ASSIGNMENT:
If you see a picture in the data below, omit it and copy the rest exactly.

DATA BLOCK:
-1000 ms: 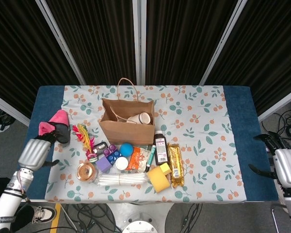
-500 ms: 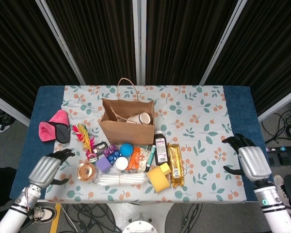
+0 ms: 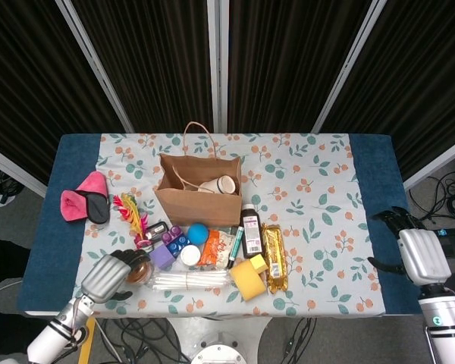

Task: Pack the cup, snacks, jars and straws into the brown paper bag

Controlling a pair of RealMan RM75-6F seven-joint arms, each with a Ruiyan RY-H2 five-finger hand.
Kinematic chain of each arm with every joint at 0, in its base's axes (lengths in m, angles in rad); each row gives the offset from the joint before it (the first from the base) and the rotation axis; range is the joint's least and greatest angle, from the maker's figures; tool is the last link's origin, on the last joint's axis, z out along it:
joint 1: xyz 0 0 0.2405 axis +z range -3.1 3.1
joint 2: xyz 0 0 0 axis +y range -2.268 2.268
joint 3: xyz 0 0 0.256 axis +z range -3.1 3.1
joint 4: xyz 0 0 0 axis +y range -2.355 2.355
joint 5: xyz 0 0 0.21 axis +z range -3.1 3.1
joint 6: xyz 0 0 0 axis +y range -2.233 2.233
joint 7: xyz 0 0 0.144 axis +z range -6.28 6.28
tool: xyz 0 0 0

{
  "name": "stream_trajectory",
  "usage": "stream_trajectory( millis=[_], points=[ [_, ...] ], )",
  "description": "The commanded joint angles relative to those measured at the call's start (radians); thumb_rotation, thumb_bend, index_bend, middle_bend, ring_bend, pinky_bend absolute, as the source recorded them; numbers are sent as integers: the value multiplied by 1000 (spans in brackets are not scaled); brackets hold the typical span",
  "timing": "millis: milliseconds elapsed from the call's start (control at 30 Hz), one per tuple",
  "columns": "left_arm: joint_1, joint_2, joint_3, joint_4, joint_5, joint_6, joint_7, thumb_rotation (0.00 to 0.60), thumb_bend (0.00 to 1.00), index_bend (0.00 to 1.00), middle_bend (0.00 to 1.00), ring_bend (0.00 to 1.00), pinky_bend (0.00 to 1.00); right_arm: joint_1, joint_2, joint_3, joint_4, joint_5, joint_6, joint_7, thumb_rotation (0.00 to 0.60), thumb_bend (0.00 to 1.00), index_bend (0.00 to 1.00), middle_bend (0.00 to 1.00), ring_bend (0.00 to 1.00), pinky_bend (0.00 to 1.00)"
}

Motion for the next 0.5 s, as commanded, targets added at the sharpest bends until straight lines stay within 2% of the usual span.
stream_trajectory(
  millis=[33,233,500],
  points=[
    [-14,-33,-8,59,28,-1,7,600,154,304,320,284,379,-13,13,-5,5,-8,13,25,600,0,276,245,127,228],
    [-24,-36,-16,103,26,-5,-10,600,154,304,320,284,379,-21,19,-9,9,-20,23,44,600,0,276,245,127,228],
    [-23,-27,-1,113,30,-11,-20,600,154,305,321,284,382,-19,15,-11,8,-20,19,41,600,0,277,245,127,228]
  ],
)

ANSWER SPACE:
-1000 ms: 
-500 ms: 
+0 ms: 

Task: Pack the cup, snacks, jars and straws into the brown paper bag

Controlling a pair of RealMan RM75-6F seven-joint arms, each with a Ruiyan RY-H2 five-finger hand.
Kinematic chain of each arm with every joint at 0, in its base's axes (lengths in m, angles in rad); each row gives the offset from the joint before it (the first from the base) and the rotation axis; range is the joint's least and greatest angle, from the maker's figures; tool is the last link's origin, on the last joint's axis, z out along it:
joint 1: xyz 0 0 0.2405 axis +z range -3.1 3.1
joint 2: xyz 0 0 0 axis +y range -2.268 2.268
joint 3: xyz 0 0 0.256 axis +z range -3.1 3.1
joint 4: xyz 0 0 0 axis +y range -2.355 2.355
joint 5: xyz 0 0 0.21 axis +z range -3.1 3.1
joint 6: xyz 0 0 0 axis +y range -2.233 2.233
joint 7: xyz 0 0 0.144 axis +z range -6.28 6.28
tool: xyz 0 0 0

{
  "name": "stream_trajectory",
  "usage": "stream_trajectory( millis=[_], points=[ [_, ...] ], )",
  "description": "The commanded joint angles relative to those measured at the call's start (radians); thumb_rotation, thumb_bend, index_bend, middle_bend, ring_bend, pinky_bend absolute, as the source recorded them; numbers are sent as integers: the value multiplied by 1000 (spans in brackets are not scaled); brackets hold the typical span",
  "timing": "millis: milliseconds elapsed from the call's start (control at 30 Hz), one per tuple",
  "columns": "left_arm: joint_1, joint_2, joint_3, joint_4, joint_5, joint_6, joint_7, thumb_rotation (0.00 to 0.60), thumb_bend (0.00 to 1.00), index_bend (0.00 to 1.00), middle_bend (0.00 to 1.00), ring_bend (0.00 to 1.00), pinky_bend (0.00 to 1.00); right_arm: joint_1, joint_2, joint_3, joint_4, joint_5, joint_6, joint_7, thumb_rotation (0.00 to 0.60), thumb_bend (0.00 to 1.00), index_bend (0.00 to 1.00), middle_bend (0.00 to 1.00), ring_bend (0.00 to 1.00), pinky_bend (0.00 to 1.00)"
}

Motion for the next 0.5 s, as commanded, targets added at the sharpest bends until straight lines stay within 2% of the usual span.
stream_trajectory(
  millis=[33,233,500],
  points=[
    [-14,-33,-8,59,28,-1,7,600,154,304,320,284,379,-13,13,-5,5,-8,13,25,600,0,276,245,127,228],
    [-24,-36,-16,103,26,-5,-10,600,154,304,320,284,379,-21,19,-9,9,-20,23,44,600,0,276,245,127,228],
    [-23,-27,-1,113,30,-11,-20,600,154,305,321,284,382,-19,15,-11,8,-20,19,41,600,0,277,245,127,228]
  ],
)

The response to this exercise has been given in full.